Por Jaime A. Fajardo Landaeta

La guerrilla de las Farc le tiene bronca a nuestra Constitución Política, y en ello coincide con el presidente Uribe. La primera la volvió anatema al afirmar que afianzaba la traición de quienes firmamos la paz como alternativa a la lucha armada, y porque dizque significaba un engaño frente a los “intereses del pueblo” que pretenden representar. Negaron siempre el alcance de los derechos y garantías que consagraba y solo tiempo después, cuando advirtieron sus errores de apreciación, reconocieron “algunos avances” democráticos. Pero siempre han albergado la falsa idea de que la Norma es neoliberal en su componente económico.

 

Lo que sí es muy claro es que dicha Constitución significó el quiebre total de la posibilidad de que la lucha armada pudiera tener alguna vigencia futura en Colombia. 

A su vez para el presidente Uribe ésta fue producto de una violación de la Constitución de 1886 y de un desconocimiento del Estado de Opinión, máxima expresión – según su parecer- del Estado Social de Derecho. Además, abiertamente la ataca a pesar de que juró defenderla cuando asumió como primer mandatario. A propósito, ¿esa actitud no configura algo así como una traición a la Patria? Claro que si lo juzgaran los actuales congresistas ninguna violación encontrarían. 

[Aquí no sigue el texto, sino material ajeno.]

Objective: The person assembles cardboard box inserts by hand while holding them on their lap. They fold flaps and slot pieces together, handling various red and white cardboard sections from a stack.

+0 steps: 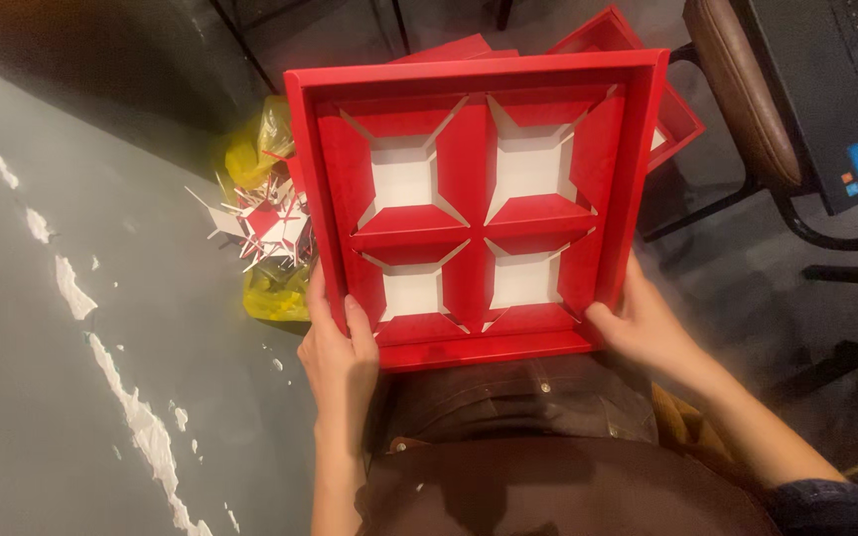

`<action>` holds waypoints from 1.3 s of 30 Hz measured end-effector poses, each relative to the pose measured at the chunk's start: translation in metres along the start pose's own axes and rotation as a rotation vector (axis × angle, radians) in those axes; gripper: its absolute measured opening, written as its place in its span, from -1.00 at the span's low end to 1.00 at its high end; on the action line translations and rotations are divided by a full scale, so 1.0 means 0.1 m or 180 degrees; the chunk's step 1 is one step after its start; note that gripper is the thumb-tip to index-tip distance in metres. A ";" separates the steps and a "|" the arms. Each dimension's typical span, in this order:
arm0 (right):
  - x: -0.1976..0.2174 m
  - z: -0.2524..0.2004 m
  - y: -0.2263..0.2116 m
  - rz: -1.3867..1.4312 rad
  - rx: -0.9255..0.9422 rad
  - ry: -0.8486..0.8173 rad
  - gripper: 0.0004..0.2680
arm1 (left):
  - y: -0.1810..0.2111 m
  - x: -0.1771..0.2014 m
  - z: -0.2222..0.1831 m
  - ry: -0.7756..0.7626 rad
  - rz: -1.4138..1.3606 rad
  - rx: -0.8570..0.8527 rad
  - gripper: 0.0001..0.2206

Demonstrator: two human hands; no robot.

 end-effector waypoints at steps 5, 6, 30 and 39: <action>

Lo cierto es que el Mandatario trabaja afanosamente para desmontarla. No solo tergiversa la democracia participativa, sino que deslegitima los otros poderes del Estado. Criminaliza las opiniones diferentes y ha logrado liquidar el sistema de pesos y contrapesos, fundamental para preservar la institucionalidad. La democracia se ha trasladado de las normas constitucionales a los consejos comunitarios, mientras que la inversión social sirve para apalancar la compra de conciencias que garantizan la perpetuidad en el poder. 

A su turno las Farc odian los derechos humanos y el DIH, se oponen a las garantías constitucionales y no perdonan que el Pacto Social de 1991 haya sido el sepulturero de la validez de la lucha armada. Los subversivos convalidan el secuestro, la desaparición forzada y el negocio del narcotráfico, mientras asesinan a los que denigren de su proyecto, a los oponentes ideológicos o a los simples críticos que llegan a sus filas o que identifican en las comunidades donde ejercen influencia. 

Mientras, el presidente Uribe ha tomado la iniciativa de convertirse en el mayor defensor de los culpables de los falsos positivos; de allí la primera y perentoria instrucción a su ministro de Defensa de que proteja a los inculpados en estos hechos. A la par, nada hace para castigar a los responsables de la chuzadas telefónicas del DAS y se desconocen órdenes suyas para frenar la nueva fase de esta peligrosa práctica, tan afín al quehacer de las dictaduras que otrora florecieron en el continente. 

La guerrilla sabe que para insuflarle un nuevo aire a la llamada combinación de las formas de lucha requiere desvirtuar y torpedear la vigencia de la Constitución y desconocer los grandes avances democráticos que la han convertido en un modelo en América latina. Requiere también que Uribe sea reelegido y que se mantenga la expectativa de echar mano de la vía militar como única alternativa de lado y lado. 

A su vez Uribe necesita de las Farc, aunque menguadas, porque entonces podrá seguir cabalgando sobre sus estrategias de guerra, azuzando el enfrentamiento y legitimando cualquier acción por antidemocrática que sea, bajo el manto de la lucha contra el terrorismo. 

Nuestra Constitución Política cuenta entonces con dos grandes opositores: el señor Presidente con su terquedad de perpetuarse en el poder y las Farc, con su permanente disposición a buscar pretextos para alimentar el conflicto armado, el secuestro, la extorsión y el narcotráfico. Para ello les viene como anillo al dedo la pretensión uribista de sumar más años en el poder. Polos opuestos, unidos en su bronca hacia nuestra Carta Magna.